On the topic of memorizing Scripture, I did my best to answer that question on HSA (don't know if you already saw that). I think it also has a great deal to do with the theme I was hitting on when I remembered Sherlock Holmes: What we put before us each day (or try to remember each day) is where our focus will remain, even after we've set the book down, or turned off the television, or turned off the stereo. I don't think we'll ever be able to get around that =) When we reenforce things daily (through context), we continue to build on what we learned before, and it makes it that much easier to remember what it was that we learned before, too.

-David

*Girls should know theology, too :D

Susan said...

David,

Thank you for the link to your HSA post. I hadn't seen it before, as I haven't spent much time on the site in the last few months. I realized it was becoming too consuming, so backed down from participation. I am an occasional lurker now, but hadn't seen your post, so thanks for linking it.
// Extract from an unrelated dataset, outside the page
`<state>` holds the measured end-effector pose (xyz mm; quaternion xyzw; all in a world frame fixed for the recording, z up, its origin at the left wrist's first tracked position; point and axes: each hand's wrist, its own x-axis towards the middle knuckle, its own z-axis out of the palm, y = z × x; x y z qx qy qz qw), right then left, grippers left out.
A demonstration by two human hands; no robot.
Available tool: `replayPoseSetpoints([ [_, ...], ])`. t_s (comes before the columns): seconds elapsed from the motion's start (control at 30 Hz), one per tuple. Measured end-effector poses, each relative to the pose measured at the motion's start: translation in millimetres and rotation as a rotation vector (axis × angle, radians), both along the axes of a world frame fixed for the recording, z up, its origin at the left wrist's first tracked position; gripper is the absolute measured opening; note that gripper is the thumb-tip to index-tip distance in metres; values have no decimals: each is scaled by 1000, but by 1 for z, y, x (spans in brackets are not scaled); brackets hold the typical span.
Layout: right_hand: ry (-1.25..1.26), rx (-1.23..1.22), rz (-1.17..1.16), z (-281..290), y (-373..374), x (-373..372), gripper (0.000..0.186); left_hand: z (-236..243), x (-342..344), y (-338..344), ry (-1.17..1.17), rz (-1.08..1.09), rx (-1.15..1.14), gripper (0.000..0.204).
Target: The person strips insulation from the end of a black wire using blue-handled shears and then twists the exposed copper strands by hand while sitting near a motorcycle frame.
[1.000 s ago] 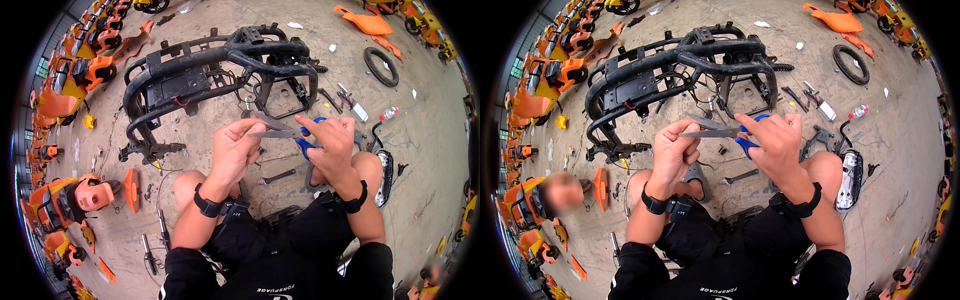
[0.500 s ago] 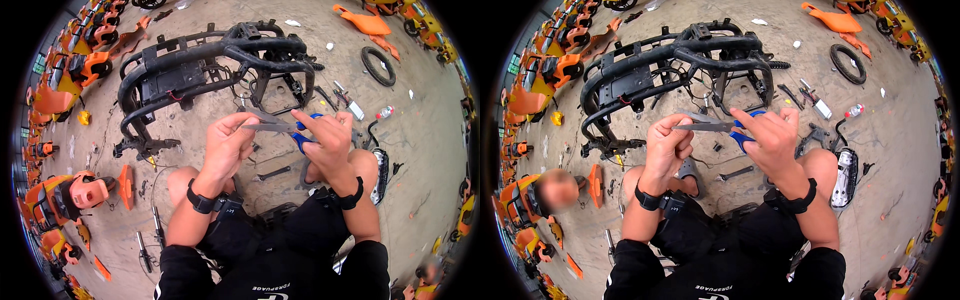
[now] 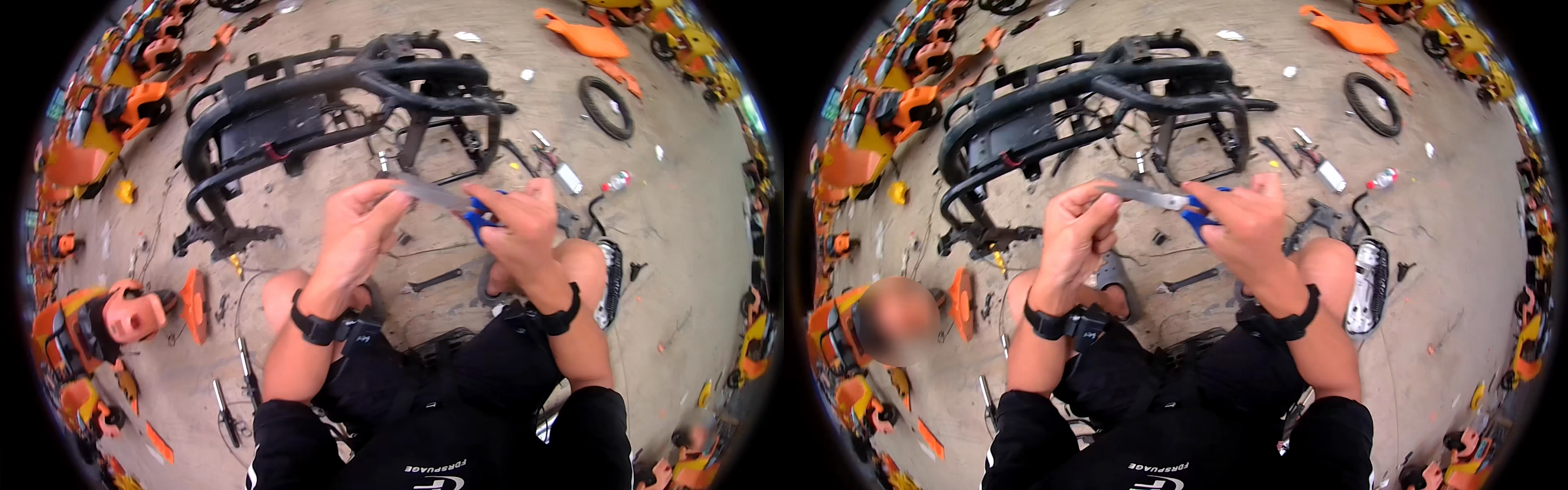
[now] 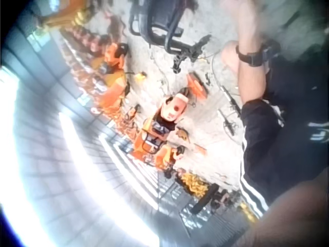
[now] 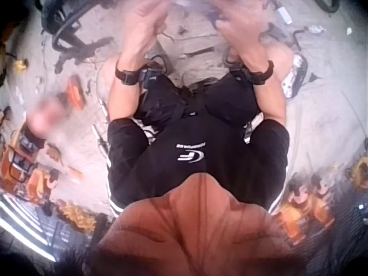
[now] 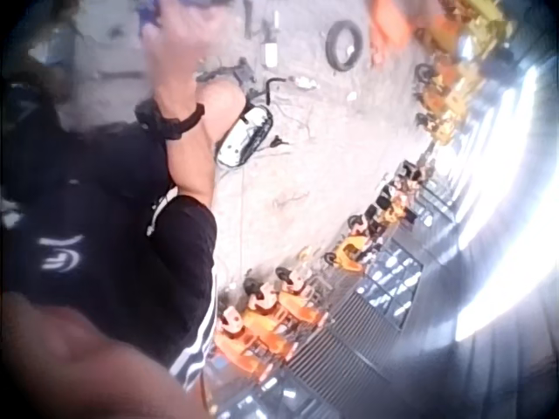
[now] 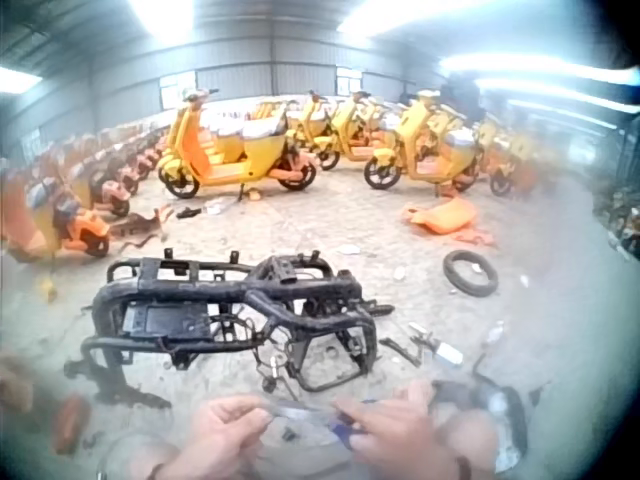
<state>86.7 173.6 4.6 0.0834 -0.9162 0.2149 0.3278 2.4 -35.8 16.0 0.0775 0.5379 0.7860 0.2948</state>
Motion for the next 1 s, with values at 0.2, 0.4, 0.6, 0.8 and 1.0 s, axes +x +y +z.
replayPoseSetpoints([
  [0.2, 0, -62, -12, -18, 8, -4, 23, -8, 1, 6, 128, 78, -232, 16],
  [0.4, -55, -155, -30, -21, 13, -2, 24, -12, 0, 14, 159, 97, -156, 13],
  [0.6, -124, -127, -66, -5, 10, 6, 30, -4, 3, 13, 130, 66, -256, 16],
  [0.8, -185, -189, -48, -1, -4, 3, 46, -1, 2, 7, 68, 39, -102, 13],
  [1.0, -183, -142, -89, 3, -5, 1, 60, -3, 2, 10, 66, 96, -131, 15],
])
You had many good points in your post. I think your point (I think it was yours, I read a few articles on memorizing today) about determining the purpose of memorization is really key.

I've been recently realizing how many things I have been doing for the wrong reason. Doing something noble for wrong motives isn't noble. I typed up my two blog posts on grace because I'm realizing how much I have been living under the law, rather than grace. I wasn't trying to earn my salvation, but I was trying to earn favor with God and man. The sermon this Sunday (referenced in post two) was exactly what I needed to follow up the Bible study on Tuesday. I pray for God's continual revelation to me in this area.

Memorizing just to memorize is pointless; that may be one reason I haven't been able to get my memorization to stick of late. I've been memorizing because I feel like I should, not for a specific purpose. Yes, it was also to recall scripture to mind, but that was a minor reason, sad to say. Thanks for reminding me of purpose.

David said...

I applaud your recently gained wisdom, Susan :)

To do good things because they are "good" is pointless (ref. my long-ish HSA blog entry on Chivalry). Bible reading can be just as much a bad thing as anything else, in this regard. I have mentioned on HSA before that what passes for "Bible Study" in Christendom today is not even close. And if we want to pursue the "good thing" of Bible Study....we often neglect what actually makes it a good thing to begin with. It is not good, in and of itself. As a consequence, we abuse the term "Bible study" and it loses its meaning (or "distinction" to tie this into the context of my recent blog entries). Further, when we oblige ourselves to do "good things" we leave occasion for guilt and spiritual oppression when we do not do them. We are not under guilt, but under grace. My philosophy on such things is quite different than most other people (notice I didn't say 'better'). I should surely like to devote greater study to Biblical Exegesis. But, as "I must currently study war and politics"...I realize up-front that "I can put that off 'til the day after tomorrow". Accordingly, it waits until I will have the time to pursue it with the time and passion it deserves. At present I have neither guilt, nor self-deception; merely desire.

BTW, Josh Harris just added hs support to studying context and memorizing larger (rather than shorter) passages of Scripture. Check out his latest blog entry.

Susan said...

Thanks for the link to Josh Harris' blog entry. I stumbled across it a few days ago, when searching for scripture memory sites. He had some good things to say, and I hope to more fully read his entry in the near future.